● **Exercise objective**: In the listing that follows, locate the line containing "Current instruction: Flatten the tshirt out" and the line containing "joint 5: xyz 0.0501". Retype exactly those two lines and every line between them, and nothing more.

╭─ Records provided

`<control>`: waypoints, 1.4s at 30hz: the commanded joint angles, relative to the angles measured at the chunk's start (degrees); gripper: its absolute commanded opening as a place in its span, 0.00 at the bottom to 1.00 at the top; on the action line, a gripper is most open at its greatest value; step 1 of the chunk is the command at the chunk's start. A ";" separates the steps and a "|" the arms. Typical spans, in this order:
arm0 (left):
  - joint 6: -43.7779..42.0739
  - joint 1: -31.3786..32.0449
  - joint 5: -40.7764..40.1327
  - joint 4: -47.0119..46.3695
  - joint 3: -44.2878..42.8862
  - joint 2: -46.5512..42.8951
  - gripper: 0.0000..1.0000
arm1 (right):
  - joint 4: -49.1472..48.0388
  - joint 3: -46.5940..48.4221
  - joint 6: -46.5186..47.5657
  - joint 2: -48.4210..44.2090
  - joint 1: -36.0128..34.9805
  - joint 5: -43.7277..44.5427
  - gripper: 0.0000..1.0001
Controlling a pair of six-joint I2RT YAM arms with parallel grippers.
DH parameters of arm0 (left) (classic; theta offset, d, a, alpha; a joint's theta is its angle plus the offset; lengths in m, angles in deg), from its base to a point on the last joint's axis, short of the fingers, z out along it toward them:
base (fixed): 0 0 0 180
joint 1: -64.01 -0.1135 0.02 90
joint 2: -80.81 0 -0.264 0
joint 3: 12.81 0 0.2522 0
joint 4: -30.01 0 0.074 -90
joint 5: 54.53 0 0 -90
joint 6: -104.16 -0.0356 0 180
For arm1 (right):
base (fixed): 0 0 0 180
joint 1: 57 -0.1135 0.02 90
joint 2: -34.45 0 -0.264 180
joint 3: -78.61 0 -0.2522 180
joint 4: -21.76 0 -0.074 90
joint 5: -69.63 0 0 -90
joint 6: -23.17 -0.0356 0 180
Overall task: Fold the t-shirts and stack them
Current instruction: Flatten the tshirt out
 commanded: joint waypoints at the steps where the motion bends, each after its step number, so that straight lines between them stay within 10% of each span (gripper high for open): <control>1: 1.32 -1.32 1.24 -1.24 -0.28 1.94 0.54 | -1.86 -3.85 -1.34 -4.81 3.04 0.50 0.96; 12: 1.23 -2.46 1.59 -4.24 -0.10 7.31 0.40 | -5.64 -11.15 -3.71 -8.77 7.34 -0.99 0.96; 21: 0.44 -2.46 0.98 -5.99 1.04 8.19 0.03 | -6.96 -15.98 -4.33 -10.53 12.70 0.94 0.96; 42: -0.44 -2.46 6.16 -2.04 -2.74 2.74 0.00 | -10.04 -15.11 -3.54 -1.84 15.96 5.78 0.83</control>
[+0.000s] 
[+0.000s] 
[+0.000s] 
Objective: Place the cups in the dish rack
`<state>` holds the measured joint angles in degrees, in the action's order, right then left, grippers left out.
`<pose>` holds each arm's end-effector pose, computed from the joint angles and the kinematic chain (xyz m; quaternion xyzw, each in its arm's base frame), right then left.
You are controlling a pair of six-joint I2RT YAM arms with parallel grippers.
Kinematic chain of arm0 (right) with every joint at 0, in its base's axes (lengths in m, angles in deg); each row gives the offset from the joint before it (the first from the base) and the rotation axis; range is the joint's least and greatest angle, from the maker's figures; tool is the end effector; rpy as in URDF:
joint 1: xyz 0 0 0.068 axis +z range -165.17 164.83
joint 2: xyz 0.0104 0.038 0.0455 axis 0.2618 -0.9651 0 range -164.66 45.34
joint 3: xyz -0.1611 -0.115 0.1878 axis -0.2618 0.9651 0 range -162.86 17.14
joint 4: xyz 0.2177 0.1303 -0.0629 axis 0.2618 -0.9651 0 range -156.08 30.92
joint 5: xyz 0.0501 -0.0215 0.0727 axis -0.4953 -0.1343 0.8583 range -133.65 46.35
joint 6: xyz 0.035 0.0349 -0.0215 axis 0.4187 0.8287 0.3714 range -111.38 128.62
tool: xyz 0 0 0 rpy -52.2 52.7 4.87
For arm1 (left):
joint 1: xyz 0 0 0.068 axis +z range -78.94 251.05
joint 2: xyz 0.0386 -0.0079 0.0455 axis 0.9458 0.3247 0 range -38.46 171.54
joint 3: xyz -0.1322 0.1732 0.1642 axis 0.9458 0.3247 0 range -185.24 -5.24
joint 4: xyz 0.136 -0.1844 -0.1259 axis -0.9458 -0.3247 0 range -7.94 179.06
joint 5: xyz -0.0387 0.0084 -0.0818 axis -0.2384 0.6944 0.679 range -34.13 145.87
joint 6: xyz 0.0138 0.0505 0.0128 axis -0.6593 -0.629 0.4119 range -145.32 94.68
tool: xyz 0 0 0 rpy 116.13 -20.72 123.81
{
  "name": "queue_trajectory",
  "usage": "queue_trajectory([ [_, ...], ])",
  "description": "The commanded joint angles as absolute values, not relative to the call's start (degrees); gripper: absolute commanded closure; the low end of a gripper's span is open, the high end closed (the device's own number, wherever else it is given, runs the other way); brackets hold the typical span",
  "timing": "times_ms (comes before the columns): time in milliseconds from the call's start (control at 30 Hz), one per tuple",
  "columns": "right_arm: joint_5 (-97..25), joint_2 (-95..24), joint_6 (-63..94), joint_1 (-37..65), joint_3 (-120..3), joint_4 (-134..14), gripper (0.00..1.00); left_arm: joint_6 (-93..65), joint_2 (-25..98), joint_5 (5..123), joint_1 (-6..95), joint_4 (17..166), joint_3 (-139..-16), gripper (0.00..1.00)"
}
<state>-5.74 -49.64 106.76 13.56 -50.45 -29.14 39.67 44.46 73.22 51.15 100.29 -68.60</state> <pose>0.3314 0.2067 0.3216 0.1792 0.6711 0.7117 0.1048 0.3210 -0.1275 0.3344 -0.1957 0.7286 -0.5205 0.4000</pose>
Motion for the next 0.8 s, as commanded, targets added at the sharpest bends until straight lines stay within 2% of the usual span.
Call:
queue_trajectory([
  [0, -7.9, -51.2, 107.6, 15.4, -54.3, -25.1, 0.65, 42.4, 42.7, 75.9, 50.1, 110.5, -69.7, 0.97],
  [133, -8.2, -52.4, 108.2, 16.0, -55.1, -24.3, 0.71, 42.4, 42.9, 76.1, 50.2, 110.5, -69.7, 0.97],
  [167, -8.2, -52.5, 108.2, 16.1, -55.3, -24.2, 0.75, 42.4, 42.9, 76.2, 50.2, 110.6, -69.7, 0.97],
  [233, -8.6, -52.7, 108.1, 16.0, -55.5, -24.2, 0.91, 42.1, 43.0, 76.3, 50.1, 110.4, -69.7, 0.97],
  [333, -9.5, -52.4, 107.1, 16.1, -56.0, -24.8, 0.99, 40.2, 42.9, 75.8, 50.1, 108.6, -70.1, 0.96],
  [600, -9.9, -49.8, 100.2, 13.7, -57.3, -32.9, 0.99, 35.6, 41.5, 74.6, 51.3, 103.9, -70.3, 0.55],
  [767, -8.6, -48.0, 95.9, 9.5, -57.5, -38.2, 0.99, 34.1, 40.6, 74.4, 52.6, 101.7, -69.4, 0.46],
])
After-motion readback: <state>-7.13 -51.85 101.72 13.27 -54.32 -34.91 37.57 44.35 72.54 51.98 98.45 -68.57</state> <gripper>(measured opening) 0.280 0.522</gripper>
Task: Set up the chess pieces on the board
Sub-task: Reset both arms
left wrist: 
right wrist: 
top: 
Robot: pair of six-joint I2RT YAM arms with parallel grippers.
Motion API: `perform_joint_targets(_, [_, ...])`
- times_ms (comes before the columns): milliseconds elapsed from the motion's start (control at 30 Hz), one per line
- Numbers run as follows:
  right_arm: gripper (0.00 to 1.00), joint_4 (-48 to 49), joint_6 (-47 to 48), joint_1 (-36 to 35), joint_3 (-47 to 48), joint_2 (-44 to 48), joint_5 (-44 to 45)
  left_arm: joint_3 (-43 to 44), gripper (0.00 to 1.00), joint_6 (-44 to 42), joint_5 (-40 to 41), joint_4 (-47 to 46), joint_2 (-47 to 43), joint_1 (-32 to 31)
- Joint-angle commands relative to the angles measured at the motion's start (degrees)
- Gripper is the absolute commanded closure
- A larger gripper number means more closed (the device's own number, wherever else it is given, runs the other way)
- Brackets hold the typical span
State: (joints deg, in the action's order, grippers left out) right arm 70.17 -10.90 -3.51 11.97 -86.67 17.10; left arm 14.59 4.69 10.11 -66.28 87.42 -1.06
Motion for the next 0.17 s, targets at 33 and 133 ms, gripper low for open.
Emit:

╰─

● **Task answer**:
Current instruction: Flatten the tshirt out
 commanded: joint waypoints at the steps where the motion bends, each after its step number, so that straight lines between them stay within 10% of each span (gripper high for open): <control>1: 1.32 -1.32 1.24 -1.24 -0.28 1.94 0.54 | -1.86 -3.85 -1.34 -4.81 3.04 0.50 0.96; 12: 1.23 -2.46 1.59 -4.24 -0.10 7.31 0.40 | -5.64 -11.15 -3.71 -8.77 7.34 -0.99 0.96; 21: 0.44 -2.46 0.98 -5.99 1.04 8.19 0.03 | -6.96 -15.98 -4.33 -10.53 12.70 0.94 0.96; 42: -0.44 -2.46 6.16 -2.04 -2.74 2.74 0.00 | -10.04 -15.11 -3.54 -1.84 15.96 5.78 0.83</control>
[+0.000s] 
[+0.000s] 
[+0.000s] 
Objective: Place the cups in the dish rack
`<state>` holds the measured joint angles in degrees, in the action's order, right then left, grippers left out.
`<pose>` holds each arm's end-effector pose, computed from the joint angles and the kinematic chain (xyz m; quaternion xyzw, each in its arm's base frame), right then left.
You are controlling a pair of six-joint I2RT YAM arms with parallel grippers.
Kinematic chain of arm0 (right) with every joint at 0, in its base's axes (lengths in m, angles in deg); each row gives the offset from the joint before it (the first from the base) and the rotation axis; range is the joint's least and greatest angle, from the maker's figures; tool is the end effector; rpy as in URDF:
joint 1: xyz 0 0 0.068 axis +z range -165.17 164.83
joint 2: xyz 0.0104 0.038 0.0455 axis 0.2618 -0.9651 0 range -164.66 45.34
joint 3: xyz -0.1611 -0.115 0.1878 axis -0.2618 0.9651 0 range -162.86 17.14
joint 4: xyz 0.2177 0.1303 -0.0629 axis 0.2618 -0.9651 0 range -156.08 30.92
joint 5: xyz 0.0501 -0.0215 0.0727 axis -0.4953 -0.1343 0.8583 range -133.65 46.35

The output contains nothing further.